Gender-based violence is a widespread problem throughout the entire world. Statistics show that up to one-third of women have been coerced into sex, beaten or otherwise abused. This is often at the hands of someone the woman knows — a husband or even other family members. Astonishingly one-quarter of women have experienced abuse while pregnant.
This gender-based violence is a reflection of the inequalities that exist between the genders. The victims security, dignity, health and autonomy are ultimately compromised because this type of violence. This violence includes child abuse, domestic violence, rape, human trafficking and traditional practices. These abuses leave scars, both physical and psychological, in addition to damaging the overall health of the victims.
This type of violence against women has been called the most pervasive yet is the least recognized type of human-rights violations throughout the world. The Fourth World Conference on Women made this a priority issue. This violence not only jeopardizes the lives, psychological health and freedom of women it has many other effects including:
–Unplanned or unwanted pregnancies. There are restrictions placed on access to contraception and other family planning options.

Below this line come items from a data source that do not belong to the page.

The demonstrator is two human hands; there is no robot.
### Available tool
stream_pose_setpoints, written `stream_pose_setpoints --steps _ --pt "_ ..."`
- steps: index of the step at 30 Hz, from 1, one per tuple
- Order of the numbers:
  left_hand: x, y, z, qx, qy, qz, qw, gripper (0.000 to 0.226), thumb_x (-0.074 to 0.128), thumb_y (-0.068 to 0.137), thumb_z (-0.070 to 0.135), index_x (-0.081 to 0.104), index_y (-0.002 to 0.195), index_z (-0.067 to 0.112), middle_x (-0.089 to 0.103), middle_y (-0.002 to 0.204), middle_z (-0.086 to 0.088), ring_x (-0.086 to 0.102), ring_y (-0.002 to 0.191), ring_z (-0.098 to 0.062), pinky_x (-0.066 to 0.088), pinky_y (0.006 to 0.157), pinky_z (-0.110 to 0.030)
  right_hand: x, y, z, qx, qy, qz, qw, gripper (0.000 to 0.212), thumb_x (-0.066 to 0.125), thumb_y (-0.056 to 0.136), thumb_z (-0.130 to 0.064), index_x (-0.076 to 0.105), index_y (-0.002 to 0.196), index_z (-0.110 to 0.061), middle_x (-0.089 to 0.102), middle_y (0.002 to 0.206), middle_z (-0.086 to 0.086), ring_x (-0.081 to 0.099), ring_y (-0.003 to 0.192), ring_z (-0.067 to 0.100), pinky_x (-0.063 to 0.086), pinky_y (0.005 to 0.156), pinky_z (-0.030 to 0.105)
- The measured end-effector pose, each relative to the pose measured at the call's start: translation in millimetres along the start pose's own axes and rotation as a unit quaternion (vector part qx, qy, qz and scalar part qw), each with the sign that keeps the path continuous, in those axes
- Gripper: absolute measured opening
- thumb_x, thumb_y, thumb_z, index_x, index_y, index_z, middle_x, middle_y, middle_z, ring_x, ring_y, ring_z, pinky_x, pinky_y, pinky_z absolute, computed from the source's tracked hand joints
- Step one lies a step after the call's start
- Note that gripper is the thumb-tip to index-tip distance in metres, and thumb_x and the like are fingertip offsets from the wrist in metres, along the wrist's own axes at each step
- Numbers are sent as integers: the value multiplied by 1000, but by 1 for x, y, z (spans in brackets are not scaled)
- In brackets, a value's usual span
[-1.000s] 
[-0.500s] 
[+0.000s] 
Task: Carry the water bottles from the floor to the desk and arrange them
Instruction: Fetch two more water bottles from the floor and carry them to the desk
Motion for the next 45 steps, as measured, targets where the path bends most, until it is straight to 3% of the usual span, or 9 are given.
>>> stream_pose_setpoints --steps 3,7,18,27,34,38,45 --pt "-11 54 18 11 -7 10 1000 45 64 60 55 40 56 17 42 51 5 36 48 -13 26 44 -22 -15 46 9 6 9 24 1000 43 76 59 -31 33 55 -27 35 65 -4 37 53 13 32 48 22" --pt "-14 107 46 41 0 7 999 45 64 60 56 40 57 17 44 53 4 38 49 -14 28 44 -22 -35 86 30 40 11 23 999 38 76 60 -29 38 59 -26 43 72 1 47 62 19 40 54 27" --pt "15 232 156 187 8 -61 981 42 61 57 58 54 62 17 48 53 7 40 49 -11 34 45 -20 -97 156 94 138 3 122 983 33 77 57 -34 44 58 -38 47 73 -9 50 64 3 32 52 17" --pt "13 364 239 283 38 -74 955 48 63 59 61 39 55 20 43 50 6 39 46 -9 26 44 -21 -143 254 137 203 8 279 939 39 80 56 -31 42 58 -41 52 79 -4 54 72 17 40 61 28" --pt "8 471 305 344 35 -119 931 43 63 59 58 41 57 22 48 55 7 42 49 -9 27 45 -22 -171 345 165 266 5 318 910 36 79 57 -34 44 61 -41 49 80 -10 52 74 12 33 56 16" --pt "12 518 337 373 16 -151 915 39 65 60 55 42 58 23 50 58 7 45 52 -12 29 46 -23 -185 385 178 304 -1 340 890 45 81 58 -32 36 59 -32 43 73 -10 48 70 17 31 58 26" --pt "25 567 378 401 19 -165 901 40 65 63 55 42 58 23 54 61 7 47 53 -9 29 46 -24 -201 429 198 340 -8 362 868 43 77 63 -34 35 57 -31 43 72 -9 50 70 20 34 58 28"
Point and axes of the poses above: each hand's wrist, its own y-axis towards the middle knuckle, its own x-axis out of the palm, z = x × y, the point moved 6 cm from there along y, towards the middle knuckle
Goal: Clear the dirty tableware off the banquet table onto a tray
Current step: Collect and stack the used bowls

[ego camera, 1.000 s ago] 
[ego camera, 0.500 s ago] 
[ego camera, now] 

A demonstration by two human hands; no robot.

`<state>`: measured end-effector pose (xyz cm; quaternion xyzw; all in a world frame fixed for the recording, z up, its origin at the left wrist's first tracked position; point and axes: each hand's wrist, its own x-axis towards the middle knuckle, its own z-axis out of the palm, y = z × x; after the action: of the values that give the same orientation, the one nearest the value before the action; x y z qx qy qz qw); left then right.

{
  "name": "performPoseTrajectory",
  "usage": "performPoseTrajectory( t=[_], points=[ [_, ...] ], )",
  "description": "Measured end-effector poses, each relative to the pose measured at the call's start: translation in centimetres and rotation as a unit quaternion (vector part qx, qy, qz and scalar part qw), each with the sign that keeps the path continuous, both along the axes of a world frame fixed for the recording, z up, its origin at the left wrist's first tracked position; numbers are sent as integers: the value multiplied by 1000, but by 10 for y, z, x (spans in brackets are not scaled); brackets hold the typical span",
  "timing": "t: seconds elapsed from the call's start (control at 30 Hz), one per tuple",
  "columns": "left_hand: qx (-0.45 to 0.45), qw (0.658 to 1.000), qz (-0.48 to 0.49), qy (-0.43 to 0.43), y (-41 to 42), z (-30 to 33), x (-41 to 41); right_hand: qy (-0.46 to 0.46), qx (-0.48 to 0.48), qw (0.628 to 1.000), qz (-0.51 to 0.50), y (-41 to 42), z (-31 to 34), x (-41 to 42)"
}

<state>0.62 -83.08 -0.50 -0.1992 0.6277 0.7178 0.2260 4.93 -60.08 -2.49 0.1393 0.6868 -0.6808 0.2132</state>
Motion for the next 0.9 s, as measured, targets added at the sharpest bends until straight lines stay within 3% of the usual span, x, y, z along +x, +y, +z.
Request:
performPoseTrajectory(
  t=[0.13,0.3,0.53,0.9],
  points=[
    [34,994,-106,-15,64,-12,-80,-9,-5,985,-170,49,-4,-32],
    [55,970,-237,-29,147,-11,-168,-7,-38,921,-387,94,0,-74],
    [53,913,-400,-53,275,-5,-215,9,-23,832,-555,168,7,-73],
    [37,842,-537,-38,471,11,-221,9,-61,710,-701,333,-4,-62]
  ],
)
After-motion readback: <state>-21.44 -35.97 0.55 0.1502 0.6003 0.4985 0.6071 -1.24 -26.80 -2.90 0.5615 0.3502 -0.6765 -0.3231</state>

–Complications from high-risk pregnancies.
–Sexually transmitted diseases, including STDs and AIDS.
This gender-based violence also leads to allowing the continuation of male control and power over the female. The violence is allowed to continue through cultural norms of silence and denial. While these violent acts affect the individual, overall society is affect via an unnecessary load on healthcare services.
Gender inequalities are linked to this gender-based violence. This is because of the expected subservience of women and girls and their attitudes toward health care, which can be harmfully affected.
There are many organizations that are trying to help women gain the voices to be heard and then perhaps this vicious cycle will be broken.